«Demeurez-vous près d'un pédophile?»

C'est la question trompeuse qui coiffe une carte interactive du Journal de Montréal mise en ligne samedi. On y invite le lecteur à y inscrire les trois premiers caractères de son code postal pour soi-disant savoir si un agresseur sexuel habite près de chez lui.

Si on prend soin de lire la minuscule note à droite de la carte, on comprend que le titre est mensonger. Les petits points rouges répartis sur la carte interactive ne correspondent pas aux lieux de résidence de pédophiles ou d'agresseurs sexuels condamnés. Il s'agit en fait de gens qui font face à des accusations pour des crimes de nature sexuelle de toutes sortes, pas nécessairement liés à la pédophilie. Des gens qui sont considérés comme innocents jusqu'à preuve du contraire. Mais pourquoi diable s'embarrasser du concept de présomption d'innocence? On n'allait quand même pas s'empêcher de faire peur aux gens pour ce genre de détails superflus.

Ce reportage truffé de raccourcis dangereux a relancé le débat sur la pertinence de rendre publiques les données du Registre national des délinquants sexuels - auquel seule la police a accès. Aux États-Unis, le site www.familywatchdog.us (pour lequel il existe même une application pour téléphone portable) permet à tout citoyen de savoir où habitent les délinquants sexuels condamnés. On y tape son adresse, puis apparaît une carte interactive permettant de repérer les agresseurs du voisinage. On peut voir leurs photos, des détails sur la nature de leurs délits, etc.

Il va de soi que la pédophilie et les agressions sexuelles, quelles qu'elles soient, sont des crimes graves et condamnables. En aucun cas, ils ne doivent être banalisés. Il va aussi de soi que les délinquants sexuels qui risquent le plus de récidiver devraient être surveillés de près. Mais quel effet préventif aurait un registre public? Le risque de récidive est-il vraiment moins grand si, en deux clics, nous pouvons obtenir l'adresse d'un pédophile? Y a-t-il moins d'agressions sexuelles aux États-Unis grâce à cet outil? Il semble que non.

Dans la très grande majorité des cas d'agressions sexuelles, il est inutile de se demander si l'agresseur habite près de la maison. Pour la simple et triste raison qu'il est souvent déjà dans la maison. C'est un père, un frère, un cousin, un oncle, un beau-père... Contrairement à la légende urbaine, seul un agresseur sur dix est un parfait étranger. Dans la plupart des cas, c'est quelqu'un que la victime connaît très bien.

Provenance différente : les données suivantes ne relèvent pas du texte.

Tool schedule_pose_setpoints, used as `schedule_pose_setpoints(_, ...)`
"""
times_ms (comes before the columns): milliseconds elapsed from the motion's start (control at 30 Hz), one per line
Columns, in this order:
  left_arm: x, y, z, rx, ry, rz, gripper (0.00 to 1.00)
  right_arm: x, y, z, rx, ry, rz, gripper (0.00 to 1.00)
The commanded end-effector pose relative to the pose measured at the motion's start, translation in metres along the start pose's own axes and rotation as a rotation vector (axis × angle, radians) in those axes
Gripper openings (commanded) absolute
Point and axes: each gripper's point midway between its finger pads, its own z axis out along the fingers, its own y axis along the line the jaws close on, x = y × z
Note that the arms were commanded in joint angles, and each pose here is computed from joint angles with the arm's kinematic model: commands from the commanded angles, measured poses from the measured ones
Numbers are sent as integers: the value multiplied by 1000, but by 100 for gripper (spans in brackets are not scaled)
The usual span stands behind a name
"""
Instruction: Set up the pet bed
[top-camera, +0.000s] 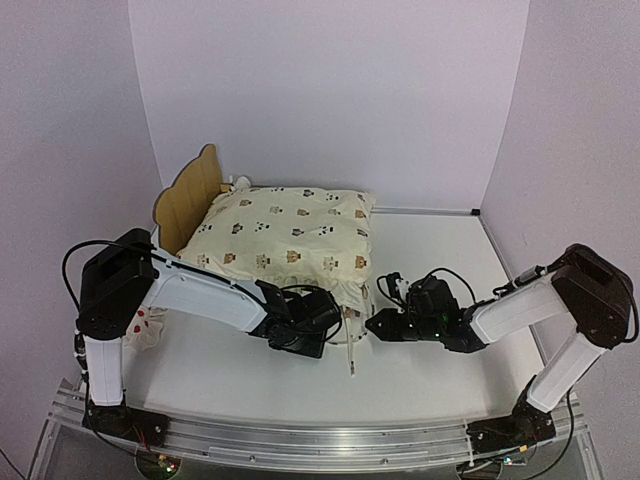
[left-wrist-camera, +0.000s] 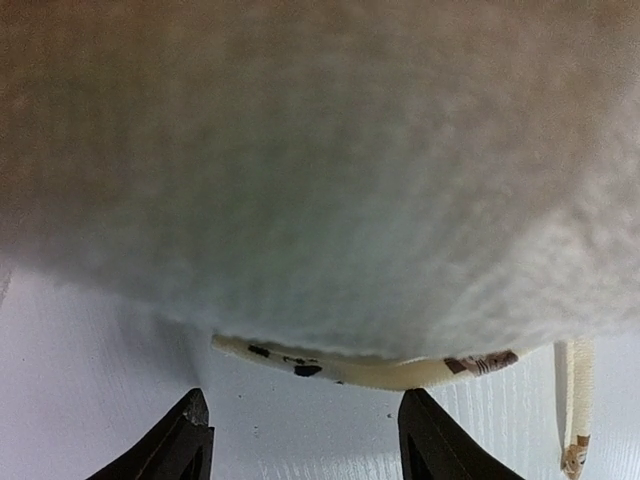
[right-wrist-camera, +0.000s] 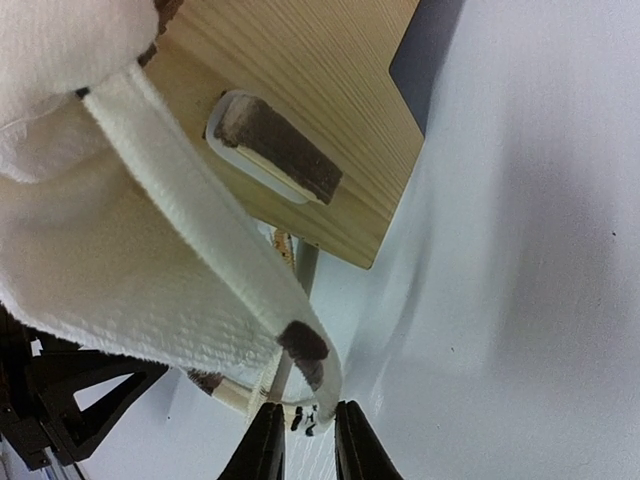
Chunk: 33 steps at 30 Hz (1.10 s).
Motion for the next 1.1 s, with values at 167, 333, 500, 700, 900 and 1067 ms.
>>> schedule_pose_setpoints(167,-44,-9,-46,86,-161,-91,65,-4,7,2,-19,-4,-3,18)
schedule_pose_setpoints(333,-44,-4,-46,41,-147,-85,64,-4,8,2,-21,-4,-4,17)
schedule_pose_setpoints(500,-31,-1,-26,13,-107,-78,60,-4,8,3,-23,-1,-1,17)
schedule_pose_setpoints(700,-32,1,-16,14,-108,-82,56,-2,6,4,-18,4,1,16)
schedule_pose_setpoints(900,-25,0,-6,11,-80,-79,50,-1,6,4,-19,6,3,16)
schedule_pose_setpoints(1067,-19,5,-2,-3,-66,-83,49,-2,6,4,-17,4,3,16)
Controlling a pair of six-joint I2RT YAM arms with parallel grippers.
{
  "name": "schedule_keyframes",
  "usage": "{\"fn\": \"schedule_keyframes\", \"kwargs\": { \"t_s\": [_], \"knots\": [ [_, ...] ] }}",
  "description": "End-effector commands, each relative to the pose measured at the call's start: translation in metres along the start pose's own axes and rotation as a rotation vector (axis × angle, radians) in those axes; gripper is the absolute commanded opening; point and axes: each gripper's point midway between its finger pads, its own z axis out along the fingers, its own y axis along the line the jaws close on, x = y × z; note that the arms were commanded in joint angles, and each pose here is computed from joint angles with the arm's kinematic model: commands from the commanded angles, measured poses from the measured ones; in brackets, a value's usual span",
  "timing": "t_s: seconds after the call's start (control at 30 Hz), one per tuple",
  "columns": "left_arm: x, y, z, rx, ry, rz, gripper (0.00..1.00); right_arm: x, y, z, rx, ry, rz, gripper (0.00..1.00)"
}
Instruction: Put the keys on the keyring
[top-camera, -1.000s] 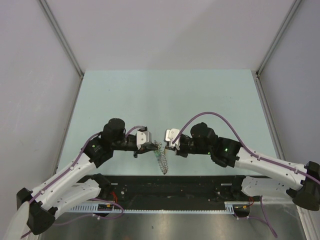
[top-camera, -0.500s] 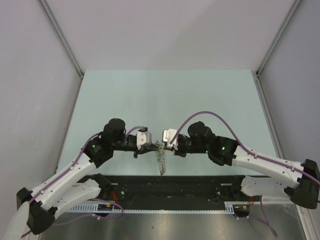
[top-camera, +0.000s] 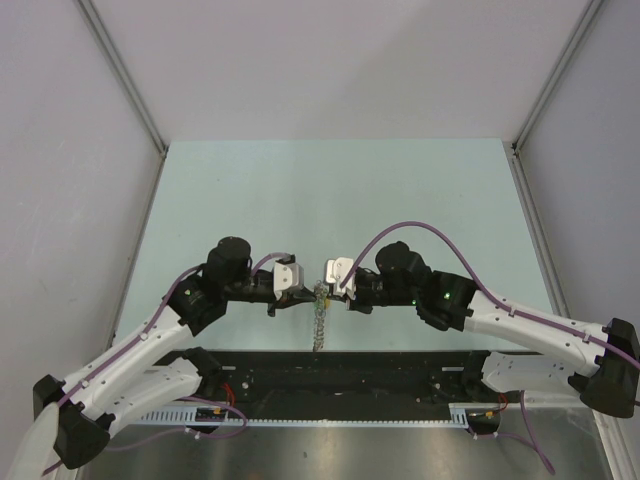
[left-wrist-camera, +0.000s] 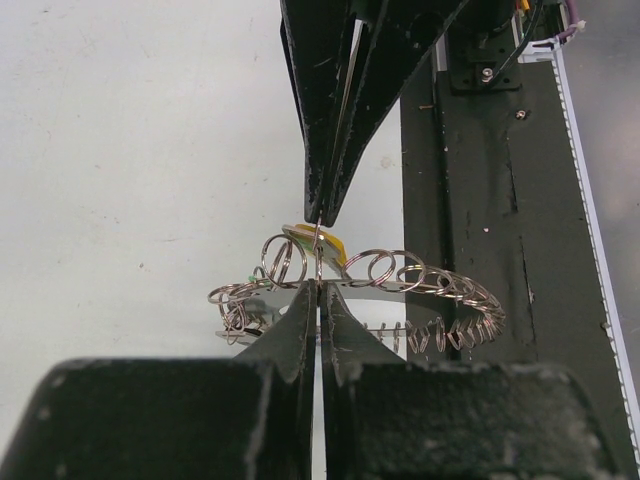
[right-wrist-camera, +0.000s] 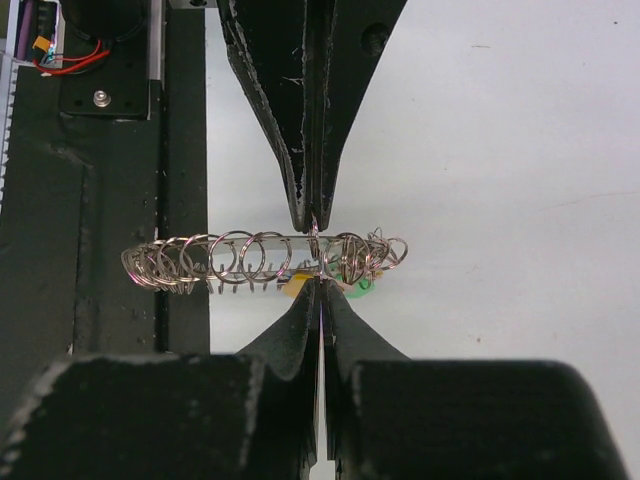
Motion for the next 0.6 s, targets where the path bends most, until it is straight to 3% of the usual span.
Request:
{"fn": "schedule_keyframes", "kwargs": {
  "t_s": [0.0, 0.57],
  "knots": [
    [-0.0181, -0.001, -0.0001, 0.017, -0.061, 0.062, 0.0, -0.0204, -0.0127, -0.0078, 0.046, -0.034, -0.023, 0.0],
    [-0.0172, -0.0021, 0.0013, 0.03, -0.058, 0.056, 0.0, -0.0237, -0.0068, -0.0088, 0.015, -0.051, -0.032, 0.0]
  ]
}}
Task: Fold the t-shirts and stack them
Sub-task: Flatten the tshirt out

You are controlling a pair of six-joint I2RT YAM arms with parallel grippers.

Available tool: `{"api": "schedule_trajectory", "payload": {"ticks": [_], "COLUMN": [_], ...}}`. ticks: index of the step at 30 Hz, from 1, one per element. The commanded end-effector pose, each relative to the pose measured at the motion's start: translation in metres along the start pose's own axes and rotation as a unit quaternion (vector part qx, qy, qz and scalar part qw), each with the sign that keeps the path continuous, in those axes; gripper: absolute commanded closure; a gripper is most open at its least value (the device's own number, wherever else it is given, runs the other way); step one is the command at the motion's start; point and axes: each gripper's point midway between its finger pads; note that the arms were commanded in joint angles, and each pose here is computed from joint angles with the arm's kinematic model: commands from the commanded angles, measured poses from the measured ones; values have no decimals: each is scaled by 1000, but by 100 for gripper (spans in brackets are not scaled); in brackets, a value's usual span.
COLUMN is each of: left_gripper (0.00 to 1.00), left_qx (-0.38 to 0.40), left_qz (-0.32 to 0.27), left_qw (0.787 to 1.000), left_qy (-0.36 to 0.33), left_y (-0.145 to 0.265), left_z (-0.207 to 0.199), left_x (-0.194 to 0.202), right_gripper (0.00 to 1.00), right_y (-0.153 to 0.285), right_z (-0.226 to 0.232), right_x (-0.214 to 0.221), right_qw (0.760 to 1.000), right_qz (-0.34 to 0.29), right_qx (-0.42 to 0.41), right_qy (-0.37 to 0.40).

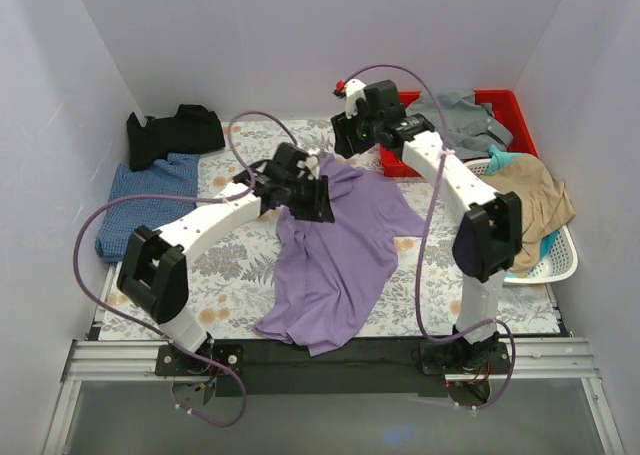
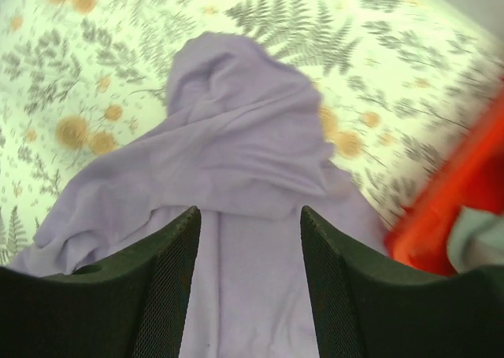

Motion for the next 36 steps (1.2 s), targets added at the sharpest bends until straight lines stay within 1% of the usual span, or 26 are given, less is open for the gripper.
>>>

Trop peu nombreuses sont les victimes qui osent porter plainte. Dénoncer un agresseur n'est jamais chose facile. C'est d'autant plus difficile quand l'agresseur est un proche. Un registre public pourrait décourager certaines de le faire et finir par produire exactement l'effet contraire de celui qui est recherché.

On peut aussi craindre que la publication de telles données ne serve davantage une soif de vengeance qu'une soif de justice. Cela s'est déjà vu. Il y a quelques années, un homme originaire de la Nouvelle-Écosse est littéralement allé à la chasse aux prédateurs sexuels dont il avait trouvé la fiche dans un registre public sur l'internet. Il est parti dans le Maine. Il en a tué deux avant de mettre fin à ses jours.

Il ne s'agit pas ici de prendre le parti des délinquants sexuels plutôt que celui des victimes. La question n'est pas là. Il s'agit de voir quel intérêt on défend vraiment quand on demande, carte interactive à l'appui: «Demeurez-vous près d'un pédophile?»

Il faut lire le roman Lointain souvenir de la peau de Russell Banks (Actes Sud/Léméac 2012) pour voir à quel point une société se révèle dans son rapport à la déviance. Le personnage principal est un jeune homme de 21 ans, accro à la pornographie sur l'internet, qui se fait prendre par la police. On le retrouve bracelet électronique à la cheville, fiché dans le National Sex Offender Registry, réduit à vivre sous un viaduc. Sans le racolage de ceux qui font mine de dénoncer ce qu'ils se plaisent à décrire, Russell Banks y décrypte de façon brillante les perversions d'une société paranoïaque.

Loin d'accroître la protection de qui que ce soit, la chasse ouverte aux délinquants sexuels ne fait qu'entretenir une illusion de sécurité et de pureté. Elle en dit beaucoup plus long sur les obsessions de notre société, sur son voyeurisme déguisé en vertu, que sur ces «pédophiles» près de chez vous.